▸ **Source material**
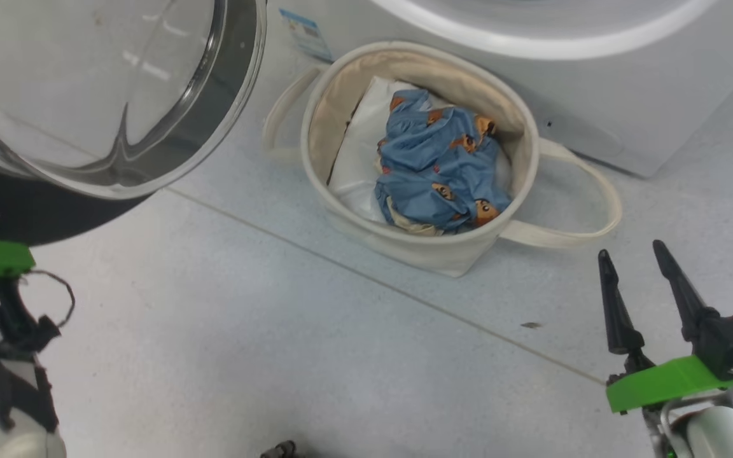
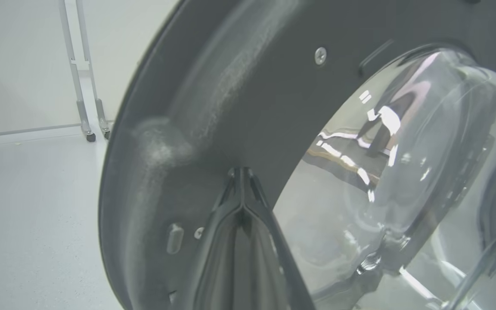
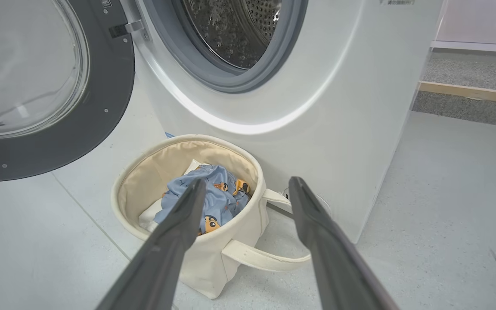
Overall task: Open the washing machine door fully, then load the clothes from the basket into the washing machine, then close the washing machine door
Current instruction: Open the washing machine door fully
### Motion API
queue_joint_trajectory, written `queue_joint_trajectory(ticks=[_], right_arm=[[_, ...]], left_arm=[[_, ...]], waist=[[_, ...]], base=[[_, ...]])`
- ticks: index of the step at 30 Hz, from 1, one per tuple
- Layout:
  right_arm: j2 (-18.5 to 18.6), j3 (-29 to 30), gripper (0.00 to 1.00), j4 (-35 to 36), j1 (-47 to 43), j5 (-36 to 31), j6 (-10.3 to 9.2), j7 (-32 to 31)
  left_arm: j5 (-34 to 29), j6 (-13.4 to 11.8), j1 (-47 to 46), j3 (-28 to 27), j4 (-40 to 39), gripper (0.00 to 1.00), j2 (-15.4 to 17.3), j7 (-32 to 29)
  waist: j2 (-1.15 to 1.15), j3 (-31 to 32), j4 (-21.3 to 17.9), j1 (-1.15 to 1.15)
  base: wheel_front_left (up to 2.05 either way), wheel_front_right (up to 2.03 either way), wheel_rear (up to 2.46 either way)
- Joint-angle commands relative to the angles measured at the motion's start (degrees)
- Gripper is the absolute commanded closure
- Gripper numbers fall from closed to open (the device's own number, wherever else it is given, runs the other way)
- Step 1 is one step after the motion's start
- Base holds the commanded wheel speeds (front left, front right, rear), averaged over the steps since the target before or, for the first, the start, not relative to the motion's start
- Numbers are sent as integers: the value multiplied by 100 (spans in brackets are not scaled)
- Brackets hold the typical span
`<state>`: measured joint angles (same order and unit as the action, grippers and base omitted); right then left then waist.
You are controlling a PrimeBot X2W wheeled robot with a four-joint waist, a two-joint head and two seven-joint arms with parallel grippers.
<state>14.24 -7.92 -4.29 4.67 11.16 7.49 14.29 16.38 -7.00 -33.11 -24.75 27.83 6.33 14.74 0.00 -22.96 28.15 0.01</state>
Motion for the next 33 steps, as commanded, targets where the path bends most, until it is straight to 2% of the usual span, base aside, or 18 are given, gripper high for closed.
queue_joint_trajectory(ticks=[1, 7, 15, 20, 24, 27, 30, 33], right_arm=[[165, -99, 0, 256, 109, -39, 0, 71], [436, -235, 0, 246, 207, 7, 0, 71], [603, -418, 0, 150, 381, 90, 0, 71], [591, -572, 0, 61, 505, 156, 0, 71], [415, -583, 0, -2, 549, 199, 0, 71], [147, -477, 0, -24, 516, 213, 0, 71], [-199, -290, 0, -25, 408, 196, 0, 71], [-579, -159, 0, -3, 318, 171, 0, 71]], left_arm=[[29, 43, -315, -299, -34, 100, 399, 26], [-23, 135, -609, -525, 146, 100, 339, 26], [-207, 254, -645, -710, 128, 100, 163, 26], [-489, 367, -571, -640, -20, 100, 9, 26], [-753, 445, -419, -415, -264, 100, -161, 26], [-883, 557, -183, -93, -522, 100, -285, 26], [-923, 642, 156, 383, -725, 100, -336, 26], [-646, 614, 591, 1005, -826, 100, -342, 26]], waist=[[0, -296, 156, -1], [0, -521, 212, -1], [0, -596, 240, -1], [0, -514, 277, -1], [0, -270, 297, -1], [0, 43, 290, -1], [0, 448, 244, -1], [0, 860, 1, -1]], base=[[0, 0, 0], [0, 0, 0], [0, 0, 0], [0, 0, 0], [0, 0, 0], [0, 0, 0], [0, 0, 0], [0, 0, 0]])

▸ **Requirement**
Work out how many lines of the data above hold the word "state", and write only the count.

▸ **Result for this exercise**
2